Bioluminescence in fish independently evolved 27 times
New evidence suggests multiple beginnings for light-emitting fish over 150 million years of evolution.
The world’s oceans cover 71 per cent of the planet’s surface with an average depth of 3,668m, making the deep ocean by far the largest habitat on Earth. It’s also one of the darkest, and as such we still know more about the surface of the Moon than the bottom of our oceans. Survival can be hard at the best of times, especially for those inhabiting the deep, dark and cold ocean depths, which has lead to the evolution of some unusual characteristics.
Perhaps most noticeable is bioluminescence, the production of light by a living organism, which can be produced by a chemical reaction or a symbiotic relationship with bacteria. Bioluminescence is vital for a myriad of essential biological functions, including locating mates, communication, luring prey and escaping from and camouflaging against predators.
A recent study by a collaboration of researchers from the University of Kansas, St. Cloud State University and the American Museum of Natural History sheds light on the evolutionary significance of bioluminescence in fish. Although bioluminescence does occur in terrestrial organisms, such as fireflies, most of the organisms that emit light occur in the world’s oceans, where it’s considerably more anatomically and biochemically diverse. In fact, 80 per cent of fish species that live in open water (and often at depth) bioluminesce.
The researchers developed an evolutionary tree detailing for the first time the evolutionary significance of bioluminescence in 1,500 fish species, using data collected from 11 gene fragments associated with light production. They concluded that the ability to bioluminesce independently evolved 27 times since its first appearance in the late Jurassic period 150 million years ago.

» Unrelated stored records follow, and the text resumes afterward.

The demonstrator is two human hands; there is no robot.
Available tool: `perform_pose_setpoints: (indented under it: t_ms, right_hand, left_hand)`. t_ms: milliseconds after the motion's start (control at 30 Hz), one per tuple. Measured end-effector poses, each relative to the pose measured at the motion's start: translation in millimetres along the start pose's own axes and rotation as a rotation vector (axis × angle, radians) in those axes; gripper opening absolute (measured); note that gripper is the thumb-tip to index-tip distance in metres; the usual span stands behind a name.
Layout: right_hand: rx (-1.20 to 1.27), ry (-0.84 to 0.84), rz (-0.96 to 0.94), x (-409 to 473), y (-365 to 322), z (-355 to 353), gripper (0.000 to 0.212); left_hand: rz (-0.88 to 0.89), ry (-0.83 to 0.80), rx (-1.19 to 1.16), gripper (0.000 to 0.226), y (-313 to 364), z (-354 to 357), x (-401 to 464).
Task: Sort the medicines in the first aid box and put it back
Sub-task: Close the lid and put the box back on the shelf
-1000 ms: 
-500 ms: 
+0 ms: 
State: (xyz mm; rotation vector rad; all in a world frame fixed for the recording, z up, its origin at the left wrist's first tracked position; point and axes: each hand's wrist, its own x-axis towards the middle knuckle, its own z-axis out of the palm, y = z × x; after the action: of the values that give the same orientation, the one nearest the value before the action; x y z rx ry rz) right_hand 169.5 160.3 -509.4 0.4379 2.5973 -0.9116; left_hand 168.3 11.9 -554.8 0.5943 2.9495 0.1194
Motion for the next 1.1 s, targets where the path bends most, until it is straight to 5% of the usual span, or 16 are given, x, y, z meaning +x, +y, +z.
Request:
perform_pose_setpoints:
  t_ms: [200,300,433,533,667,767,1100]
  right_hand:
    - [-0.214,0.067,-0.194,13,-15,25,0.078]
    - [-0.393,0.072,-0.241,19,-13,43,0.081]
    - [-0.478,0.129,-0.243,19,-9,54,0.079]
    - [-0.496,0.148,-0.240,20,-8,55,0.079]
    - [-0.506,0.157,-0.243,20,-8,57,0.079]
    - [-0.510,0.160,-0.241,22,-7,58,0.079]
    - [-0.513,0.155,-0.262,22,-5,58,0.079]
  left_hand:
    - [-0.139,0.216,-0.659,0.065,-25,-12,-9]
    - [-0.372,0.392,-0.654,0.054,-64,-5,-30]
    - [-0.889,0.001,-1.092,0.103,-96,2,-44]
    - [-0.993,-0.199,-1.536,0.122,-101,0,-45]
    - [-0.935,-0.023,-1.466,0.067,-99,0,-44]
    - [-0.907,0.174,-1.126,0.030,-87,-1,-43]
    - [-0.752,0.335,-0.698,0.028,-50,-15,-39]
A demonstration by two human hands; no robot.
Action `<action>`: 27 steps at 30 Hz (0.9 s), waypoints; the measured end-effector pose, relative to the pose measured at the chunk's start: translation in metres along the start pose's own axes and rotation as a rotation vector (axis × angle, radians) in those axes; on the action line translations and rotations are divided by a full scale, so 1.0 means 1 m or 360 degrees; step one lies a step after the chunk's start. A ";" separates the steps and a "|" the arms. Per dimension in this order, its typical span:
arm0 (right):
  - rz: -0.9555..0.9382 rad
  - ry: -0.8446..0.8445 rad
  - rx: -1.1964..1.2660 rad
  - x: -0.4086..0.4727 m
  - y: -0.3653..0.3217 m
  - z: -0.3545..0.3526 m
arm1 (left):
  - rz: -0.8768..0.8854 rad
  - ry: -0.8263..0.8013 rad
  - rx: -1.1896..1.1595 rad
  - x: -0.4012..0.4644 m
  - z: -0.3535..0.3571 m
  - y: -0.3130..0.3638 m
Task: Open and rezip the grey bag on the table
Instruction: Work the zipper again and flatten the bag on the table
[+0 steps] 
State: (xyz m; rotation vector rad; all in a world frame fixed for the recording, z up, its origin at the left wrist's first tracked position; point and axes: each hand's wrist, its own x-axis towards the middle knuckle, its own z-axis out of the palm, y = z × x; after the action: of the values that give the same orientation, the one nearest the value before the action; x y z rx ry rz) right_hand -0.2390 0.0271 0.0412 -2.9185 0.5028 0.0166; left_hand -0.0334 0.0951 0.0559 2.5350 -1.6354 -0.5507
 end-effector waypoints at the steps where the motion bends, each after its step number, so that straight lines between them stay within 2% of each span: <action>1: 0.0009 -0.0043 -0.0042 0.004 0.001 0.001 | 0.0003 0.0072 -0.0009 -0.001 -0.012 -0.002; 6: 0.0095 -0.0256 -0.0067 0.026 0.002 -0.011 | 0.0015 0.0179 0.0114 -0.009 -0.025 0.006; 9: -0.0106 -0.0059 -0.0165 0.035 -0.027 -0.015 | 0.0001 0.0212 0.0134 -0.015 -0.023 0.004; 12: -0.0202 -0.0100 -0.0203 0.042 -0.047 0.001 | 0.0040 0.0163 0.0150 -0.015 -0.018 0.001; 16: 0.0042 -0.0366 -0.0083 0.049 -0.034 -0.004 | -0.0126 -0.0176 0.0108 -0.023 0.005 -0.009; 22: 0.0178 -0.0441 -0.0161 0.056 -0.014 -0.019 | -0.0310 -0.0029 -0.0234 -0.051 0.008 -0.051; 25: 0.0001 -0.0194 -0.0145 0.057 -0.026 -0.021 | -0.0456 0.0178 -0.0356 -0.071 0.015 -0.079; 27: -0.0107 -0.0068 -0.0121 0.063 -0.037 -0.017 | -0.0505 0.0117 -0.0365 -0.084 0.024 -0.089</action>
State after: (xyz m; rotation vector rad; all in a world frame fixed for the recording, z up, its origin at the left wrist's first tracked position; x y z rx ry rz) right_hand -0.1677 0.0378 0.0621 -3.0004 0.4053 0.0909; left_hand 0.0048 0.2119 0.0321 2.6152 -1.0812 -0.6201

Before it was only thought to have occurred in just a few instances.
“When things evolve independently multiples times, we can infer that the feature is useful,” says W. Leo Smith, assistant curator with the KU Biodiversity Institute. “The huge variety in ways fish can deploy bioluminescence — such as leveraging bioluminescent bacteria, channelling light through fibre-optic-like systems or using specialised light-producing organs — underlines the importance of bioluminescence to vertebrate fish.”
We are only just beginning to scratch the surface of the variety of life in the deep-sea, studies such as this offer a slightly higher resolution image of the biological diversity far beneath the waves. As ocean exploration technology develops throughout the 21st century, who knows what we’ll discover next from this hostile and vast habitat.